El Grupo de los Siete. Las revelaciones de Patera causaron gran conmoción al interior del selecto clan confesor. Durante los primeros días, circularon entre sus azorados miembros con cierto afán, y hasta apoyaron la idea de hacer la denuncia. “Cinco de de los seis que estaban me confirmaron que eran ciertas”, dice Cucagna. Pero pronto afloraron las diferencias internas acerca de cómo proceder con información tan delicada, y el ímpetu inicial se estancó. Casi todos eligieron callar, considerarlas un desvarío que emanaba de una psiquis atribulada.


Fue el caso de Carlos Repetto, actual presidente del Capítulo de Medios y Vida Cotidiana de Apsa y director de la revista del Ceims, Sujeto mediático. “Insistía con que estaba desvariando”, agrega el denunciante. “Les pedí que me mostraran ese video, pero no quisieron –evoca Cucagna–. Un día me llama María de los Ángeles para decirme que yo tengo derecho a ver el DVD y que me lo va a prestar. Cuando llegó me dice ‘no puedo, porque si te doy el DVD tengo que romper con ellos’, y no me lo entregó.” Pese a todo, se resistía a adoptar la tesis autocomplaciente del simple exabrupto.


Hizo la denuncia el 19 de octubre de 2006 en el Juzgado de Rafecas reproduciendo las confidencias de la ex enfermera, tal como se las habían contado. Se contactó con Kessler para que le enviara el original desde Londres. Lo hizo dos veces: una vez llegó roto, y la otra, sin sonido. Y contrató una joven hipoacúsica. “Con un trabajo muy paciente de lectura de labios, se pudieron decodificar fragmentos, y entre las cosas que larga dice que la llevaban a hacer partos a la cárcel.”

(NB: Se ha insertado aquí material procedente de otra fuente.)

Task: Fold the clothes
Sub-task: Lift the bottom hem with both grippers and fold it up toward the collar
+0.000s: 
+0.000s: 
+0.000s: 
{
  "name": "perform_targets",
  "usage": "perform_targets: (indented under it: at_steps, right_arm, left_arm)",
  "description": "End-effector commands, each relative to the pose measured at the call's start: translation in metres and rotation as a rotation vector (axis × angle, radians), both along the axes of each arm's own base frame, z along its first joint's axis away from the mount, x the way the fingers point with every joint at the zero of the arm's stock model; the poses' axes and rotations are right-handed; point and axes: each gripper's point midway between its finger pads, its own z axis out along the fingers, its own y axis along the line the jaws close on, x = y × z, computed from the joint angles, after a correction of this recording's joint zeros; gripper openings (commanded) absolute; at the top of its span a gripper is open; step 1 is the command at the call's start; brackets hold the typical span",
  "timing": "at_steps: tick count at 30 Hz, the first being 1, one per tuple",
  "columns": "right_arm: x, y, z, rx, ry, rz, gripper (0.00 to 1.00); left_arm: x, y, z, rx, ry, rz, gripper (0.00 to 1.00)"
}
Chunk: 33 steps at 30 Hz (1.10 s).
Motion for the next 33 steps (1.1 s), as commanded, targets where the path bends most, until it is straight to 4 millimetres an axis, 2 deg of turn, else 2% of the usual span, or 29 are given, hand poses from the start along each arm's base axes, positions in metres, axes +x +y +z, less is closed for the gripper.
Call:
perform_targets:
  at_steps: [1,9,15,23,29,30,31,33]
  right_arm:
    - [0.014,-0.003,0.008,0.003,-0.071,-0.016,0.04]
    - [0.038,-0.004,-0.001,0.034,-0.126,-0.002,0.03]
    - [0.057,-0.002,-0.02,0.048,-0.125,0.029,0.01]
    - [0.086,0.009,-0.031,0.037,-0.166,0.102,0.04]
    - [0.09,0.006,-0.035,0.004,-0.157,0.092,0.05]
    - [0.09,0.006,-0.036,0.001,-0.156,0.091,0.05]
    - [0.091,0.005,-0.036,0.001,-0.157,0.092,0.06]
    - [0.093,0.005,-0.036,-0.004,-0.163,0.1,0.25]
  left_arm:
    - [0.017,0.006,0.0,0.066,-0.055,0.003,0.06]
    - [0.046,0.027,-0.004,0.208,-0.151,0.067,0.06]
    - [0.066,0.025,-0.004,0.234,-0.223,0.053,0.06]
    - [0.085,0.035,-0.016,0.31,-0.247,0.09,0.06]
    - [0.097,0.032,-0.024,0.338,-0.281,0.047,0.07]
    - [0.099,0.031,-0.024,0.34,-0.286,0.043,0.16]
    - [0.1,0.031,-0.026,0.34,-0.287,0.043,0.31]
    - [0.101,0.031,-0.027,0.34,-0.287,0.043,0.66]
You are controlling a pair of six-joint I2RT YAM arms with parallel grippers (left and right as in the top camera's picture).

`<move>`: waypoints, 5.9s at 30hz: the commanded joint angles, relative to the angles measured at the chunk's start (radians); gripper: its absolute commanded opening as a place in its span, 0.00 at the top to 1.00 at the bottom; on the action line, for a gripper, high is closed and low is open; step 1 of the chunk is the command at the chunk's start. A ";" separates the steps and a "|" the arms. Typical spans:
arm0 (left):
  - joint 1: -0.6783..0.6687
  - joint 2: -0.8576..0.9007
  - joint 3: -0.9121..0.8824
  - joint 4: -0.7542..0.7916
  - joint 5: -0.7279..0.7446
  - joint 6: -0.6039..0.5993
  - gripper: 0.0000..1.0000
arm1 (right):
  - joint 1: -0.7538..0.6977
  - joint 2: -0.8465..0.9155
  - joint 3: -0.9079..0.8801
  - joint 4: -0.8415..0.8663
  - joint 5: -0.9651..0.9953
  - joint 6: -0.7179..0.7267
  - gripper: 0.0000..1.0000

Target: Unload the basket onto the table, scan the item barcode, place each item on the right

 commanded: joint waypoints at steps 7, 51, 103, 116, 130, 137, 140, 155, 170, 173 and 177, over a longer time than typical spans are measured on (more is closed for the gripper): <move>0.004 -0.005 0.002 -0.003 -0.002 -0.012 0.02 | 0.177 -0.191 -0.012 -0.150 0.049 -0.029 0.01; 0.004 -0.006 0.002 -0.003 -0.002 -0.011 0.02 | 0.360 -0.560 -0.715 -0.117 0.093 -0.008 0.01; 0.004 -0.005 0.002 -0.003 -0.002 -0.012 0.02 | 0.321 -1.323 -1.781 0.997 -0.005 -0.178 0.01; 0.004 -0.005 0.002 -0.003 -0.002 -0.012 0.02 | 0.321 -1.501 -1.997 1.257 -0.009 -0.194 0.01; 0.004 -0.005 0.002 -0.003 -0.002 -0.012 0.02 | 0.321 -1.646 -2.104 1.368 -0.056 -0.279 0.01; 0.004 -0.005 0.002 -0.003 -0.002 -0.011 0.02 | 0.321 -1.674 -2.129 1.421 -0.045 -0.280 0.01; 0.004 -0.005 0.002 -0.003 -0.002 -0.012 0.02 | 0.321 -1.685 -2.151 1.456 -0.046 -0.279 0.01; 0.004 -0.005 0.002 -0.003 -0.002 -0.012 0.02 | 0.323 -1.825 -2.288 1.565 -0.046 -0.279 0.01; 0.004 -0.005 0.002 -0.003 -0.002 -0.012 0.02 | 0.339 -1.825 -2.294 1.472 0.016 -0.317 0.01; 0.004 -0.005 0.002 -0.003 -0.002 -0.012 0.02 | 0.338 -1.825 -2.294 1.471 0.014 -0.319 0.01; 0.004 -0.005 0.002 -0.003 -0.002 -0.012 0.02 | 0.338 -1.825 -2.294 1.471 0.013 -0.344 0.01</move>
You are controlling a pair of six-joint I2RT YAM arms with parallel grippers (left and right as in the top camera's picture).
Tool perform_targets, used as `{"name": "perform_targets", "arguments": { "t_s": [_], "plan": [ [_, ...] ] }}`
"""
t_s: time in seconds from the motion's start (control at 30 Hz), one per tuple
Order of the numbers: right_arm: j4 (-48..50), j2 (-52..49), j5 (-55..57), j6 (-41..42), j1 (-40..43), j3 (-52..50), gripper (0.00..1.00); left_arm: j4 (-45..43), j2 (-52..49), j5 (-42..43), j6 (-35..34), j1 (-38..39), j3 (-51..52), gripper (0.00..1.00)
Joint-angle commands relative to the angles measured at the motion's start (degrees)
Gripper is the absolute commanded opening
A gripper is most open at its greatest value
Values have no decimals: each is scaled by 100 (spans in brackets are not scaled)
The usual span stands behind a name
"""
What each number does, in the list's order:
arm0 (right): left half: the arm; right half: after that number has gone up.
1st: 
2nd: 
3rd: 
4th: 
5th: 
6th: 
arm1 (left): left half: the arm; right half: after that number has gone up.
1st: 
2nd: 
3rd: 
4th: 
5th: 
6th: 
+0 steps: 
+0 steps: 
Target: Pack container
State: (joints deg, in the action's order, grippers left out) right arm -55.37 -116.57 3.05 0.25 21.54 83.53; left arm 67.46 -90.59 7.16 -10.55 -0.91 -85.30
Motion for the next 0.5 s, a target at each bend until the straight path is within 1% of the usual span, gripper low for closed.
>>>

El rol del Hospital Militar durante los años de plomo es un terreno aún poco explorado por los organismos de derechos humanos y los investigadores judiciales. Horacio Schiavo, jefe de la Maternidad del Hospital Militar Central durante la dictadura, testimonió en el juicio oral al ex gendarme Víctor Rei –en el que fue condenado a 16 años de prisión– que “cualquiera puede hacer un certificado (de nacimiento)… Lo firma uno, después se rompe y lo firma otro”. Tanto este caso de Alejandro Sandoval Fontana, como en el de otras dos nietas restituidas, Claudia Poblete y Eugenia Sampallo, las partidas de nacimiento falsas fueron firmadas por Julio César Cáceres Monié, el fallecido jefe de Cardiología del hospital.